I have a hard time sitting still when clients tell me: “I am looking for a job, but I am already so discouraged!”
Room for improvement
My mind starts buzzing with ideas, questions and suggestions. It is always a busy 10-15 minutes during which we go through all the main things the person has done in order to create a great CV and good application and use networking, social media and events.
In each case, believe me, there is room for improvement! And with many, unfortunately, there are huge gaps that mean the candidate needs careful steering.
Jobseekers often have the wrong self-image. They think they will be successful because they have titles and have attended courses – an MBA, those three magic letters, is often the worse culprit – and they think all the doors will be open.
Cluelessness about skills and capabilities is another problem, as is having no idea what you want or why you want it. Most often this bottleneck is rooted in cultural differences.
High expectations at home
Coming from a non-western European country can place a heaviness on the shoulders of a new graduate. Expectations at home are pretty high compared to those of a regular Danish graduate.

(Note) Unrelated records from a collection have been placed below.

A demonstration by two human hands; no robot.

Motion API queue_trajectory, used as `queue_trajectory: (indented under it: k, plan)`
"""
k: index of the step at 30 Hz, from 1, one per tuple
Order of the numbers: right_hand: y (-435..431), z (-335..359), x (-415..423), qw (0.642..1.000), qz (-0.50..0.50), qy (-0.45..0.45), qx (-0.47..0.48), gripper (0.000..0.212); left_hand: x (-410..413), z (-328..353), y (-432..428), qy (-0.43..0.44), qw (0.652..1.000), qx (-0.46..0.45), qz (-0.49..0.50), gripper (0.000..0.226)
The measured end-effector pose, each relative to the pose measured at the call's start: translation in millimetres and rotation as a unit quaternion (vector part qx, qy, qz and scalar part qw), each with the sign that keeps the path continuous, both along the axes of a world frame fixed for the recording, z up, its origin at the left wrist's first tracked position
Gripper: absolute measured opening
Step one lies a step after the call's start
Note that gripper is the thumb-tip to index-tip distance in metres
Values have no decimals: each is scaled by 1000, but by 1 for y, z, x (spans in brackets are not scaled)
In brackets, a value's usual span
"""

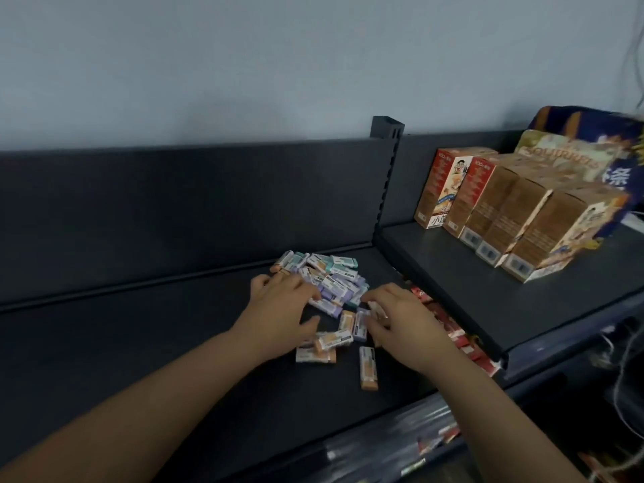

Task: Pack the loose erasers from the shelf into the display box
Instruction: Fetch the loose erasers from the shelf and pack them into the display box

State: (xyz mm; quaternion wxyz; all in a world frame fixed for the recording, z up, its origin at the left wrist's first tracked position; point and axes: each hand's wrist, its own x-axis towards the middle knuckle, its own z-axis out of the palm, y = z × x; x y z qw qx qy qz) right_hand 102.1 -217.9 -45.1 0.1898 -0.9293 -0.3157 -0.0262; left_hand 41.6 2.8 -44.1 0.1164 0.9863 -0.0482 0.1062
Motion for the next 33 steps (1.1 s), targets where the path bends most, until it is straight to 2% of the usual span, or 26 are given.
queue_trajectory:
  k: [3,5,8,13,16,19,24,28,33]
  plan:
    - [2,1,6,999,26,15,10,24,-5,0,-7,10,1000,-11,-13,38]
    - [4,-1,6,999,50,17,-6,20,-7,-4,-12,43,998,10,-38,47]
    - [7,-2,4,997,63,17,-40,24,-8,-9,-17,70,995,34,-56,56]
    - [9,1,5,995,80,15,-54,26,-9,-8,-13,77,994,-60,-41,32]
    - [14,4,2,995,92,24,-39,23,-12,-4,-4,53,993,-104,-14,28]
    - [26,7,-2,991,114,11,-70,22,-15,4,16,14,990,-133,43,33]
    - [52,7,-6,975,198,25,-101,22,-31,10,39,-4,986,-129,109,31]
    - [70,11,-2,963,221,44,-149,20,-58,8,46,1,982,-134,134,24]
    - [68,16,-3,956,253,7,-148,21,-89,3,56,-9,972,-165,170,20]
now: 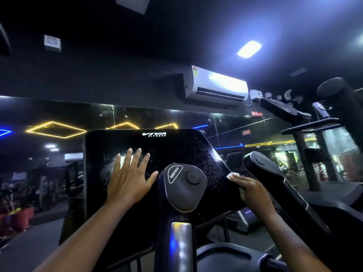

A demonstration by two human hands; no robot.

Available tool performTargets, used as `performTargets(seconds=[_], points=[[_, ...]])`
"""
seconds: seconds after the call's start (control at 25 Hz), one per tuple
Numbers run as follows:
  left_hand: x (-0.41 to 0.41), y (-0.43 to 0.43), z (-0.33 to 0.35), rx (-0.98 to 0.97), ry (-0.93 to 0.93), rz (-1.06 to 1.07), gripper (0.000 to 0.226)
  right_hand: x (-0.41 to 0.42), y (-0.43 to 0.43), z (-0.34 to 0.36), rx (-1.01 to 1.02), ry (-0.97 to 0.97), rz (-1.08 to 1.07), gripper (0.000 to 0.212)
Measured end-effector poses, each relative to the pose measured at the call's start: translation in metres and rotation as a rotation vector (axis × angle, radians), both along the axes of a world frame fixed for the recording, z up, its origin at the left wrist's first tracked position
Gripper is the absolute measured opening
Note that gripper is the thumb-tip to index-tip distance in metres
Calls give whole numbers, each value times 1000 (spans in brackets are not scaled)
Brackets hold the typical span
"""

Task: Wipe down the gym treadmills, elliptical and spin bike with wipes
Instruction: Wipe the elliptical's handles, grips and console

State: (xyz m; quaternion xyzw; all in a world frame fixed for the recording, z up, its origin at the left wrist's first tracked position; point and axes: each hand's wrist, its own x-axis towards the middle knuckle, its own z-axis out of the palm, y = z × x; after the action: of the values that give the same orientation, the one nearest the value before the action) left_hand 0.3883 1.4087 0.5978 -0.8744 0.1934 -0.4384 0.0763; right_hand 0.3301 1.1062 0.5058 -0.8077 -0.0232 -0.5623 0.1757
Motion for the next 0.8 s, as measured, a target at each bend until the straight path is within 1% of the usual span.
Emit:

It is a fact that for our parents’ generation, Western European education was regarded as a high level of achievement that yielded a great, high-paying job. They encouraged it because they wanted to see their kids find a job and settle down.
But those of you who have a family back home need to make it clear to them that being asked whether you have a job – every single time you phone! – does not help you get one.

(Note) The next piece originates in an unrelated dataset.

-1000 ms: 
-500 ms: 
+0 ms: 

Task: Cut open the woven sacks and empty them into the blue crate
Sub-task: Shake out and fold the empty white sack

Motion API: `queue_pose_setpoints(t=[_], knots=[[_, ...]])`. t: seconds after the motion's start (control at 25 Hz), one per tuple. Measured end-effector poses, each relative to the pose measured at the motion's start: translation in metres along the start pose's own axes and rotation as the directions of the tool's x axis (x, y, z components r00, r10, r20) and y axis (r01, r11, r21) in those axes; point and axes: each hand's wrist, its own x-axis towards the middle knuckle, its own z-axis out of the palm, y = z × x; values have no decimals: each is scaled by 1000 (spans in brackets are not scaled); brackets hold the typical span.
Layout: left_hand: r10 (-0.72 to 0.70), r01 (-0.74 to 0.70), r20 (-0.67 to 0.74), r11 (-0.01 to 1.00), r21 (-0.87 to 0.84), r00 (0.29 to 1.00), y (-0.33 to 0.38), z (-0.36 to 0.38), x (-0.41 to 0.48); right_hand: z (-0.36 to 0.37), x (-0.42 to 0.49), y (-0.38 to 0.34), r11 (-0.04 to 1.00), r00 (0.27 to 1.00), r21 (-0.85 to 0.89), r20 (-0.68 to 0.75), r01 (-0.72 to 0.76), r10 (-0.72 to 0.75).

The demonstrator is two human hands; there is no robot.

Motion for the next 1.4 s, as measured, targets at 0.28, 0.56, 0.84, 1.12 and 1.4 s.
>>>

Even worse, it stresses you out. And it can be precisely this stress that is blocking your mind from seeing your real needs and desires, and your real skills and abilities – not the ones you are ‘qualified’ as having by the text on your diploma.
If you manage to ‘isolate’ yourself from those expectations – and this takes work, believe me – you are most surely guaranteed to find your own way to stand out, get hired and be content with this!